I am trying to understand a problem and would like to generate all extreme rays for a given set of linear constraints. With the Python interface of CPLEX, I was able to generate a single ray (not sure if it is guaranteed to be extreme) but is there a way to get all extreme rays?
On a theoretical level, I know that in my problem, 0 is always a feasible solution and if $x$ is feasible and $\lambda \ge 0$ then $\lambda x$ is feasible (I think this means that the constraints describe a pointed polyhedral cone). So as far as I understand that means that there is a ray through every feasible point. But how do I find the extreme ones out of this infinite set?
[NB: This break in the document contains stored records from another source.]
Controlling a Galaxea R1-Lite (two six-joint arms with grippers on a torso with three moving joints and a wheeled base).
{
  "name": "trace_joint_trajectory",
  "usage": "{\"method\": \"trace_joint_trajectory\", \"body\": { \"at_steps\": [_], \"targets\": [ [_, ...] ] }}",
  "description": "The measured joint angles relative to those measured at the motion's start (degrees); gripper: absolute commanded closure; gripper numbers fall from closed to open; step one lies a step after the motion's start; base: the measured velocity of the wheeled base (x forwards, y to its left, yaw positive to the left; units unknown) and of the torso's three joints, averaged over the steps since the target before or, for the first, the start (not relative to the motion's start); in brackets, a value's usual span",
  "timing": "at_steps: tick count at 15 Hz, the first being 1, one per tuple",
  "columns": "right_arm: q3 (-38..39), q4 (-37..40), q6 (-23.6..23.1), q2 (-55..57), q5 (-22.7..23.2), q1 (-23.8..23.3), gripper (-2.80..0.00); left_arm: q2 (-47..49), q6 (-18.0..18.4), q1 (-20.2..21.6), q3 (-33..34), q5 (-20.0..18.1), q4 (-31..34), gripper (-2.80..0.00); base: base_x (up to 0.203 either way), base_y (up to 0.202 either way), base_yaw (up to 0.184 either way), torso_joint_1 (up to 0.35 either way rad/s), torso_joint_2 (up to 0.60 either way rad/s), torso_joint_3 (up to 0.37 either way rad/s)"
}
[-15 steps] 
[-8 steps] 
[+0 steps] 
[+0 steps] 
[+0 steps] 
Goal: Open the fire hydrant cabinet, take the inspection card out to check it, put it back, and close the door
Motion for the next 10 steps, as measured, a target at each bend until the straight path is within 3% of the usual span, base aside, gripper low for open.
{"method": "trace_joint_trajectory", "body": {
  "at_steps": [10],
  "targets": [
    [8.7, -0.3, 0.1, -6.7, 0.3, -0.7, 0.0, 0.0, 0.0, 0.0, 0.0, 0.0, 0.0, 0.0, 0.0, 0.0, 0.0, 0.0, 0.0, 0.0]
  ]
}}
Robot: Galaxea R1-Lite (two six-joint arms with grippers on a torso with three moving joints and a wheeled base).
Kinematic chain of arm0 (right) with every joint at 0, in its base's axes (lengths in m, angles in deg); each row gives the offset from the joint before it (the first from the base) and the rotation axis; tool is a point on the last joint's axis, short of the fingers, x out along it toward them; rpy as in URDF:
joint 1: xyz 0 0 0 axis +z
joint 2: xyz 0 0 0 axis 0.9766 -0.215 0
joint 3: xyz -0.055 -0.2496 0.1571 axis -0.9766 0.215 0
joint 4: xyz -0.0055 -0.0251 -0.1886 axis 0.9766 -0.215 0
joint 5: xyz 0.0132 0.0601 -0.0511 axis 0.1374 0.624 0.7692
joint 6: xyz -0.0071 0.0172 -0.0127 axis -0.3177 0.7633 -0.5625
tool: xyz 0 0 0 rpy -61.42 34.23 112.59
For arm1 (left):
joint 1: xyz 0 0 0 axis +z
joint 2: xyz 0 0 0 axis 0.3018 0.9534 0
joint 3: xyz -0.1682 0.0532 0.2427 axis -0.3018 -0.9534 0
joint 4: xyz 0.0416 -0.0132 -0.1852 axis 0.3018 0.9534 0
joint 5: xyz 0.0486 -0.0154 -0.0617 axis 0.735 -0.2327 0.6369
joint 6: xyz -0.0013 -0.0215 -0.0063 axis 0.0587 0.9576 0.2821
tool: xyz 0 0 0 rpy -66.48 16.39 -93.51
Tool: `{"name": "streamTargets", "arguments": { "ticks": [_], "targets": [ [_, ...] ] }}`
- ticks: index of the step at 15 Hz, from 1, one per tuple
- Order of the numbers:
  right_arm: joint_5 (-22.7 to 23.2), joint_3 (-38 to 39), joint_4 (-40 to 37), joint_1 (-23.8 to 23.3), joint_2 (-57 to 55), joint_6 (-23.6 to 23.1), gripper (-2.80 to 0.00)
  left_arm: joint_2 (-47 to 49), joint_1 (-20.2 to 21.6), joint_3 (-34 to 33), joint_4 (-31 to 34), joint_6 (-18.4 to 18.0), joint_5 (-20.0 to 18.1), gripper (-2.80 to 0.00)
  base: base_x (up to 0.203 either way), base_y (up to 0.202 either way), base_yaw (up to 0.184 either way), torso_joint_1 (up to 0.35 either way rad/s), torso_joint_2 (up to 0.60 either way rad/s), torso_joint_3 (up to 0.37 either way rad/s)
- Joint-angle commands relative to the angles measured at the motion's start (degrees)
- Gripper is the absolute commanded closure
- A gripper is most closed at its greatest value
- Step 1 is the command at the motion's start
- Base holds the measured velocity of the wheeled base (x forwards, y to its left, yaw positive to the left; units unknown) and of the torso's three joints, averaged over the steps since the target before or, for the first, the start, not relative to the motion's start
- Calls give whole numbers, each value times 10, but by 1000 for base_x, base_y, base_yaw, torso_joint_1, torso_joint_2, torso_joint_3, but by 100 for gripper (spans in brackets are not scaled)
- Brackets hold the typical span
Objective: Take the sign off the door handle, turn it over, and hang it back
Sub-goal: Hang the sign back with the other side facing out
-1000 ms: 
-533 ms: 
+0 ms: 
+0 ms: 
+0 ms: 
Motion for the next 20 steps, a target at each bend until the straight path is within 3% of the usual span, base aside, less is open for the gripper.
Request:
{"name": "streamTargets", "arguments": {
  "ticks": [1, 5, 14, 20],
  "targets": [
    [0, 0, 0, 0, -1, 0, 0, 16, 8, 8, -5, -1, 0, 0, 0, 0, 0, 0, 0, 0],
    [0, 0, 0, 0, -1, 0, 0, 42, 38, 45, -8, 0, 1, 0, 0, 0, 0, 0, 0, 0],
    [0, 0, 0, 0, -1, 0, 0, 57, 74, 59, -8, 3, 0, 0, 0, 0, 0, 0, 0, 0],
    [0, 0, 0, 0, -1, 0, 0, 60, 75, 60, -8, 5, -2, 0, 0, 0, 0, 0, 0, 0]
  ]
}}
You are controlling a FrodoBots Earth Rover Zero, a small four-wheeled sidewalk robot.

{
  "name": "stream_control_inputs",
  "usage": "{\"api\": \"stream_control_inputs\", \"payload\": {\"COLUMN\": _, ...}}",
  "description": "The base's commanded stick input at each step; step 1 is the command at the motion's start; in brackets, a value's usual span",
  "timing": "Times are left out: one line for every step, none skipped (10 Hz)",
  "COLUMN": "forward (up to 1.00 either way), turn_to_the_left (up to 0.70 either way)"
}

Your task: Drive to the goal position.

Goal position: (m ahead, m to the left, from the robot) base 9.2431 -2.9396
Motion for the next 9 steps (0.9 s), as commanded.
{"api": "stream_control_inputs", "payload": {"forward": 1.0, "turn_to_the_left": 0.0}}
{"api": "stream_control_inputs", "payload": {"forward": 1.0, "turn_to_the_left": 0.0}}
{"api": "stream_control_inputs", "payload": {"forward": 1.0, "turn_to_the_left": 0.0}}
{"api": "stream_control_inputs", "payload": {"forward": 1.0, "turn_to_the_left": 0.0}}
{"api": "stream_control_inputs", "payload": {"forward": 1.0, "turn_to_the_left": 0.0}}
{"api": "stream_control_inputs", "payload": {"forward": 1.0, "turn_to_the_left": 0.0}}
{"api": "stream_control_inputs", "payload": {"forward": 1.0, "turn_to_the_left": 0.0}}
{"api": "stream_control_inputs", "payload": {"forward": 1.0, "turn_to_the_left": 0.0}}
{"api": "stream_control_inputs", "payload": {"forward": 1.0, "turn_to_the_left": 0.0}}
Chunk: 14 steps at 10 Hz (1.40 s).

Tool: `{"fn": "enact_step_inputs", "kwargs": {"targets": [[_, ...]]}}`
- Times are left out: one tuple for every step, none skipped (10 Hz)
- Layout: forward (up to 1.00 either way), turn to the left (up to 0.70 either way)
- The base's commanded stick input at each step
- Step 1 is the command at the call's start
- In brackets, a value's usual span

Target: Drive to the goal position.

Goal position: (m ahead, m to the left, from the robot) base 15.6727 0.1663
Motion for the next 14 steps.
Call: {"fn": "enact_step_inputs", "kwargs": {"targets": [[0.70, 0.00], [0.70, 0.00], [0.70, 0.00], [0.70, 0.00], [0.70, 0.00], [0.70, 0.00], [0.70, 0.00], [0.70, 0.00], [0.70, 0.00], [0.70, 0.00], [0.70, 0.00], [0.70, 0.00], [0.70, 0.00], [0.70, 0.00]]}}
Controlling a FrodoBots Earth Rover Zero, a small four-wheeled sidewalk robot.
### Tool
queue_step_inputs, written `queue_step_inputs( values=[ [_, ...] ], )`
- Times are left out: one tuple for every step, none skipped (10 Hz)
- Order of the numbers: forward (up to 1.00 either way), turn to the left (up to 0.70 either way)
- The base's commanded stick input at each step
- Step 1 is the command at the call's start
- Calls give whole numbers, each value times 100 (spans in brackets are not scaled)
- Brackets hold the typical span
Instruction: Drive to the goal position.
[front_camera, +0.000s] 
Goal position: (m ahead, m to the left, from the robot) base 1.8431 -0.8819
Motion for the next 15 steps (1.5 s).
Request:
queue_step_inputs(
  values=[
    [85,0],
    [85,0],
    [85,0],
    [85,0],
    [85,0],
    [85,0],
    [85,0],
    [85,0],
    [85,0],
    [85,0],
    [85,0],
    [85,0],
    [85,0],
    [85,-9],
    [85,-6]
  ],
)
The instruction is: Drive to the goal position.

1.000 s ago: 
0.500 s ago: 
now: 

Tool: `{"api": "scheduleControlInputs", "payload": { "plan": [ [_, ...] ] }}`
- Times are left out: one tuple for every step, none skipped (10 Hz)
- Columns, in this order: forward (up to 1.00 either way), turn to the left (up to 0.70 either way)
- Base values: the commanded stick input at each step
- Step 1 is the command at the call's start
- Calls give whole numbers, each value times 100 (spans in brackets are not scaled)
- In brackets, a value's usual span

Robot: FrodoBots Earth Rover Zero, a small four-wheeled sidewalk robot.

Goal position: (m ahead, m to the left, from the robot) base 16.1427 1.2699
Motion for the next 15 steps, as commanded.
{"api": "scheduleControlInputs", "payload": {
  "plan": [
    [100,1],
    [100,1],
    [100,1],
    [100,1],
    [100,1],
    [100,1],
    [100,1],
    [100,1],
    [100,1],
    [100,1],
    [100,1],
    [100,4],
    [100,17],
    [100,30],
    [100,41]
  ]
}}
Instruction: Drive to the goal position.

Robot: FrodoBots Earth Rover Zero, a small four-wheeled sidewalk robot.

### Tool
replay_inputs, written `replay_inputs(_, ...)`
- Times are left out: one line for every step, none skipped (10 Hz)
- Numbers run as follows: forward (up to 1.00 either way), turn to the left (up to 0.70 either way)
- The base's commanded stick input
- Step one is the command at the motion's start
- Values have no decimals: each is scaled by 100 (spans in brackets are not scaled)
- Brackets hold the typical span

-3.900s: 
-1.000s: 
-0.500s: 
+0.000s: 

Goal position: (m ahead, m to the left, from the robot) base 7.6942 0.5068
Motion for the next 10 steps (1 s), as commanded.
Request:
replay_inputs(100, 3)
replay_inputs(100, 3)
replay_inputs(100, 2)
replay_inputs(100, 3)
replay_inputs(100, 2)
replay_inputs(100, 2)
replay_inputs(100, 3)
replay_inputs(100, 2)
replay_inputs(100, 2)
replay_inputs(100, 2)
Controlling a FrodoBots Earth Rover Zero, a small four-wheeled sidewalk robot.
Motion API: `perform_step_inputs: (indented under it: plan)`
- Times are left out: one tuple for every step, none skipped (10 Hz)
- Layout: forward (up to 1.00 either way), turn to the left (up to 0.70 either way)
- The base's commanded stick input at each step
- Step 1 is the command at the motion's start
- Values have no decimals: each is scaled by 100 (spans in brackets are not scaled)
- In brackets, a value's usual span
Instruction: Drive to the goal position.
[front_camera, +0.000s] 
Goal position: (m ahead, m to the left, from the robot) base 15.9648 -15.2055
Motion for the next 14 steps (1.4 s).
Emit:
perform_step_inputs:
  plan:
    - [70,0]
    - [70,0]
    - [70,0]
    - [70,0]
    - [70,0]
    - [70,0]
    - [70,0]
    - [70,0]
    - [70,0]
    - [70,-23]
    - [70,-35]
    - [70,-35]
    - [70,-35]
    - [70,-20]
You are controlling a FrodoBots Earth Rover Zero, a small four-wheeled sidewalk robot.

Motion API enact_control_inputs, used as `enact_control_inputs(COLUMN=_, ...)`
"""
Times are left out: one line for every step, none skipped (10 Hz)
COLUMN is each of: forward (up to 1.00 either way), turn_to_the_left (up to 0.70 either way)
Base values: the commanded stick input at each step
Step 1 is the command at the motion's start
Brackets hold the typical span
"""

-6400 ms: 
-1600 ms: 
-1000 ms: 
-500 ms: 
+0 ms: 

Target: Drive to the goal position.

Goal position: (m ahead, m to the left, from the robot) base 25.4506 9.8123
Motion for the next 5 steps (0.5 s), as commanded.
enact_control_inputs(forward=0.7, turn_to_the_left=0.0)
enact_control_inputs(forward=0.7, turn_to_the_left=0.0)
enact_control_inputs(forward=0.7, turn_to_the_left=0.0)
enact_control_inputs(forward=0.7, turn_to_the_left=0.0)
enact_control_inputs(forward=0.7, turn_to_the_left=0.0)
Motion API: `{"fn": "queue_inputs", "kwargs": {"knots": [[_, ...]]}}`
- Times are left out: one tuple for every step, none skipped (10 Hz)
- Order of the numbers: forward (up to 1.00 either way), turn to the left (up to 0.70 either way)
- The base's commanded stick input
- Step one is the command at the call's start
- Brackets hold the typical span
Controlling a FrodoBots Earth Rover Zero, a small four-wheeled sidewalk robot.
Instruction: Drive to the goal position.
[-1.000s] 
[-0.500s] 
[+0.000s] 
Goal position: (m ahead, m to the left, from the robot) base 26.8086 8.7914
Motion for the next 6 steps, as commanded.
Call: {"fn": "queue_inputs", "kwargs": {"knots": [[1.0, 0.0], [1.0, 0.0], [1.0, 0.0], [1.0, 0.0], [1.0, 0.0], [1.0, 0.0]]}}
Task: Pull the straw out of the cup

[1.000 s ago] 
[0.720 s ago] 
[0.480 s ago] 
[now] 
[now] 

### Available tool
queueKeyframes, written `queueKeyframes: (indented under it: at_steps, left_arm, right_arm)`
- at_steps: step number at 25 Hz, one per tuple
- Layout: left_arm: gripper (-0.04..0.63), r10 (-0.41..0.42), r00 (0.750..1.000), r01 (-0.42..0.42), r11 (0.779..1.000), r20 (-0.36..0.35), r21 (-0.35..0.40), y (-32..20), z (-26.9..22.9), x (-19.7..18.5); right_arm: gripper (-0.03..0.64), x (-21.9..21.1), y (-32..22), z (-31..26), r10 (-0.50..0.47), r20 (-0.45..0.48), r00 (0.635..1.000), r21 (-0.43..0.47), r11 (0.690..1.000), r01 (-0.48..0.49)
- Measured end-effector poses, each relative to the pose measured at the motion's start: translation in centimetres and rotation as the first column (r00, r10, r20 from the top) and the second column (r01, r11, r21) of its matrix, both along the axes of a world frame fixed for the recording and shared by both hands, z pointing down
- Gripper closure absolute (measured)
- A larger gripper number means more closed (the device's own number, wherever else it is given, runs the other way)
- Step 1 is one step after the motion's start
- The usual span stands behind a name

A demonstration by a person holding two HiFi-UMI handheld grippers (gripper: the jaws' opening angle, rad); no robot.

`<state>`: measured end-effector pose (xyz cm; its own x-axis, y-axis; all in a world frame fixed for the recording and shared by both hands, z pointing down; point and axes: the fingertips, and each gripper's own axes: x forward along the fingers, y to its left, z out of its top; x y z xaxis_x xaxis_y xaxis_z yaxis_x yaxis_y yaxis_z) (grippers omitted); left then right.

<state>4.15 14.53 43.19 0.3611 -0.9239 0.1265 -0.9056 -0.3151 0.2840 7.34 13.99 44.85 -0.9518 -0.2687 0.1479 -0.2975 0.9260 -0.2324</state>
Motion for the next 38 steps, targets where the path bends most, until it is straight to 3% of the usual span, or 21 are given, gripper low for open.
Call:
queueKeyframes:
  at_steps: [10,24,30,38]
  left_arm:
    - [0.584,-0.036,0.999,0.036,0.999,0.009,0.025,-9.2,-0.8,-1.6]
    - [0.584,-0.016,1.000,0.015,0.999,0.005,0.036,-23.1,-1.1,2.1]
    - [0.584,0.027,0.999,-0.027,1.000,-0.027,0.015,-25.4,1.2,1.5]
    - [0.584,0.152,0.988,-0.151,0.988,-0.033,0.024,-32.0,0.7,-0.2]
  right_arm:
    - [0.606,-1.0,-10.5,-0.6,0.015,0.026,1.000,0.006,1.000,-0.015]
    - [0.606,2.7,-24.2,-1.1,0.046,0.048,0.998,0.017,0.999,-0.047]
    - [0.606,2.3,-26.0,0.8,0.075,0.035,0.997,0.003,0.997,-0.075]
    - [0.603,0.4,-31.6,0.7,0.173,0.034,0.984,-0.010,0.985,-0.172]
Edit Thanks to the helpful comments below, I learned about the double description algorithm and found implementations in sagemath.org and polymake. Unfortunately, I had problems with both implementations. The first could not handle a matrix with a rank smaller than the number of columns. The second returns a set of rays but I think it must be missing some because there are solutions to the original constraints that cannot be expressed as a non-negative combination of the rays. I'm not certain about using polymake correctly, so let me give an example:
Example (in polymake)
$inequalities=new Matrix<Rational>([
[0, 0, 0, 0, 1, 0, 0, 0, 0],
[0, 0, 0, 0,-1, 0, 0, 0, 0],
[0, 1, 0, 0, 1,-1, 0, 0, 0],
[0, 0, 1, 0, 0, 1,-1, 0, 0],
[0, 0, 0, 1, 0, 1, 0,-1, 0],
[0, 1, 0, 0, 0, 0, 1,-1, 0],
[0, 0, 0, 0, 0, 0, 0, 1,-1]]);
$p=new Polytope<Rational>(INEQUALITIES=>$inequalities);
print_constraints($p->INEQUALITIES);
0: x4 >= 0
1: -x4 >= 0
2: x1 + x4 - x5 >= 0
3: x2 + x5 - x6 >= 0
4: x3 + x5 - x7 >= 0
5: x1 + x6 - x7 >= 0
6: x7 - x8 >= 0
7: 0 >= -1
# All variables are general, i.e., not restricted to non-negative values.
print $p->VERTICES;
1 0 0 0 0 0 0 0 0
0 1 -1 -1 0 1 0 0 0
0 0 1 0 0 0 0 0 0
0 0 0 1 0 0 0 0 0
0 0 1 1 0 -1 0 0 0
0 1 -1 0 0 1 0 1 0
Now, I think the first coordinate indicates whether the following row vector is an extreme point (1) or ray (0). Since this is a pointed cone, it makes sense that the only extreme point is 0 and all other rows are rays. However, I thought that every solution to the constraints should be expressible as a non-negative combination of these rows. But there are solutions with $x_8 = 1$ even though all rays have $x_8 = 0$. For example, $(1, 0, 0, 0, 1, 1, 1, 1)$ should be a solution. Can someone help me understand this?
Second Edit
The trick with polymake was that rays $r$ where $r$ and $-r$ are extreme rays are not part of RAYS
. Instead they are given as LINEALITY_SPACE
. Including them and their negative values gave me the answer I was looking for.